李老栓手一抖,汤勺差点掉进锅里。他转过身,脸上堆起笑:“瞎猜啥?爹这把年纪,谁还敢欺负?快喝汤,凉了就不好喝了。”
李云龙没接那碗野菜汤。他盯着李老栓膝盖上渗出的血渍,那片暗红在粗布裤子上洇得越来越大,绝不是“崴脚”能弄出来的伤。
灶房门缝里漏出的盐粒还在闪,雪白得刺眼——官盐铺的细盐,一两能换三斤糙米,爹今天换粮的钱,连粗盐都买不起。
“张掌柜?哪个张掌柜?”李云龙往前逼了半步,手里的篾刀不知何时又握紧了,“镇上粮铺的张胖子?上周我去换粮,他还说官盐管制,连粗盐都得搭着杂粮才肯卖。”
李老栓的脸瞬间白了,端着汤碗的手开始抖。他忘了李云龙上周刚去过镇上,更没想到这小子心思这么细,三言两语就戳破了谎话。
灶房里的油灯忽明忽暗,把他的影子投在墙上,像团缩成一团的枯树。
“是……是布庄的张掌柜。

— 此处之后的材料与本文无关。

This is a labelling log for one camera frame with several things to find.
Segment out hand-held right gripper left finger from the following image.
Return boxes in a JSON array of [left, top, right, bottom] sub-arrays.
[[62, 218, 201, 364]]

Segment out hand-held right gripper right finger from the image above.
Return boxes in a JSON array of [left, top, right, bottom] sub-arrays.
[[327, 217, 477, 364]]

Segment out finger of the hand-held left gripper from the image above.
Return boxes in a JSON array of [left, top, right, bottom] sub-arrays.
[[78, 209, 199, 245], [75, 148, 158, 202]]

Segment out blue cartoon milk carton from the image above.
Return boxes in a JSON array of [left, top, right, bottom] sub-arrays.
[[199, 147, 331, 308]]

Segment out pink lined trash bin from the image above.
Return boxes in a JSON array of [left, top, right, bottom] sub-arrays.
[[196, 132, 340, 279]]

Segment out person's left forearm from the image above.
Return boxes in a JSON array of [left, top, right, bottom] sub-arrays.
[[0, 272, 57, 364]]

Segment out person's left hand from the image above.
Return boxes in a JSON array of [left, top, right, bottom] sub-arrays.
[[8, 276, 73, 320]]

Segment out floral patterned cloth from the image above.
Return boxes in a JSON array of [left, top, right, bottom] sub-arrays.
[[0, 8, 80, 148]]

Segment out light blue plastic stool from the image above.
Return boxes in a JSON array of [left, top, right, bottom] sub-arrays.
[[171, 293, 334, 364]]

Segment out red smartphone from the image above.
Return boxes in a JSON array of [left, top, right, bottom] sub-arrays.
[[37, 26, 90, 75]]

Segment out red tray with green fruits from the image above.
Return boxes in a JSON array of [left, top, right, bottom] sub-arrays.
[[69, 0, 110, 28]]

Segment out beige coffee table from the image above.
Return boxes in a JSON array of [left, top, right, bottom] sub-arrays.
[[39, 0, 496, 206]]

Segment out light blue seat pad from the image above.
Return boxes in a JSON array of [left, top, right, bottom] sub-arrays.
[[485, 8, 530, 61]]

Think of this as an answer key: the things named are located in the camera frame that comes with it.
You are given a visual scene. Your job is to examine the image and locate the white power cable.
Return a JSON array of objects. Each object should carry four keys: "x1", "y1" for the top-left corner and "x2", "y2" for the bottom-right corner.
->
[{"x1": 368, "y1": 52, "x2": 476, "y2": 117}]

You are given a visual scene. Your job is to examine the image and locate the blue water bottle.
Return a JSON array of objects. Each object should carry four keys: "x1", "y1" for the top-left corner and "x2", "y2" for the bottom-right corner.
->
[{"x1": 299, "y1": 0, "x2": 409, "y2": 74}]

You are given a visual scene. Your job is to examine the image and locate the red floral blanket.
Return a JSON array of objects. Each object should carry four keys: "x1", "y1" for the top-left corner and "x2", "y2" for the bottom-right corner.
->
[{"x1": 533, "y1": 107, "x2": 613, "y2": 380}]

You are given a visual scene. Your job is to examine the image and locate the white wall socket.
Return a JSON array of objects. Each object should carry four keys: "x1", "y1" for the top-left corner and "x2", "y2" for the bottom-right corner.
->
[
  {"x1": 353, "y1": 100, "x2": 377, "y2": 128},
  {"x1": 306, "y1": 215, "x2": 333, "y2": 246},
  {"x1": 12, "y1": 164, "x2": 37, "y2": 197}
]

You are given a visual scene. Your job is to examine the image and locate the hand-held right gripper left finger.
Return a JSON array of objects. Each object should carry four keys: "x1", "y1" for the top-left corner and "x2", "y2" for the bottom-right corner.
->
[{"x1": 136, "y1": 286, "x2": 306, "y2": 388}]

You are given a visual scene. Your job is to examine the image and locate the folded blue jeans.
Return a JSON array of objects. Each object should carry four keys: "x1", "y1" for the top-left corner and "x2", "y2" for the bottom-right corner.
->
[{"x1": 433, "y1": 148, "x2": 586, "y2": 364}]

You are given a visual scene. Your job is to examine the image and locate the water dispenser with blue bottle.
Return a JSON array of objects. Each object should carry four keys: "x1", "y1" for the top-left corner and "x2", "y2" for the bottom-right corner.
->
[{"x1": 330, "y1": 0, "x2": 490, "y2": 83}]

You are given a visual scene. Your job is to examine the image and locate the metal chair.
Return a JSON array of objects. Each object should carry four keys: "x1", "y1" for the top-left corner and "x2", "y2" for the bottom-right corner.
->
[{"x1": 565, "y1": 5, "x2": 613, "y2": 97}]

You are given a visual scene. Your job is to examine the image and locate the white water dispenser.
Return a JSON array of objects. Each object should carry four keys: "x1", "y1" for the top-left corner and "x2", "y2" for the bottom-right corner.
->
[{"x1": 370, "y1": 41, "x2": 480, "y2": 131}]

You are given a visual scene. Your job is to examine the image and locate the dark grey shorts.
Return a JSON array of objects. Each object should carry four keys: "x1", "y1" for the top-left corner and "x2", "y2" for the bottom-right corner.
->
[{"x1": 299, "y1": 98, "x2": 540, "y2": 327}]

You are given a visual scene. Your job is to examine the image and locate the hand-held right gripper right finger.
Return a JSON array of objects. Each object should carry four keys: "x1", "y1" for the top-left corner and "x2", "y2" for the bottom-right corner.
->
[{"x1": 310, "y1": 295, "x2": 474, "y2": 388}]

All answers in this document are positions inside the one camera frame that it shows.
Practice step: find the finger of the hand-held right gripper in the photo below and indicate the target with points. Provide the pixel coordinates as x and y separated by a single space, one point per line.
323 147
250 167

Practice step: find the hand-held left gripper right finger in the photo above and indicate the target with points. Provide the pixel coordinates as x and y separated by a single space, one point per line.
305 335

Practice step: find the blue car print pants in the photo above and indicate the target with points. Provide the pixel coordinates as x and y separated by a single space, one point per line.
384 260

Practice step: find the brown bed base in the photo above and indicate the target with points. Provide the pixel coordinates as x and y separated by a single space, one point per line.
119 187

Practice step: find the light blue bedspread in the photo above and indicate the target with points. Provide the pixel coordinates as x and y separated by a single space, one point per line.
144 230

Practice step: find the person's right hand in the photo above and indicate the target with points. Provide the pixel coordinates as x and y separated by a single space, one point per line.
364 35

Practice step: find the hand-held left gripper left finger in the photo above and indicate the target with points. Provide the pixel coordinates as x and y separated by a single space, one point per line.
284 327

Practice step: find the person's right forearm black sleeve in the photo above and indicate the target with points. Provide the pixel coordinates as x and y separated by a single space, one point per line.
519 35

”李老栓硬着头皮往下编,“他看咱竹筐编得好,说能给他闺女当嫁妆,多给了钱……”
“布庄掌柜收竹筐当嫁妆?”李云龙冷笑一声,目光扫过爹怀里没藏好的布包,“爹,你跟我说实话,这盐到底哪来的?你的腿到底咋伤的?”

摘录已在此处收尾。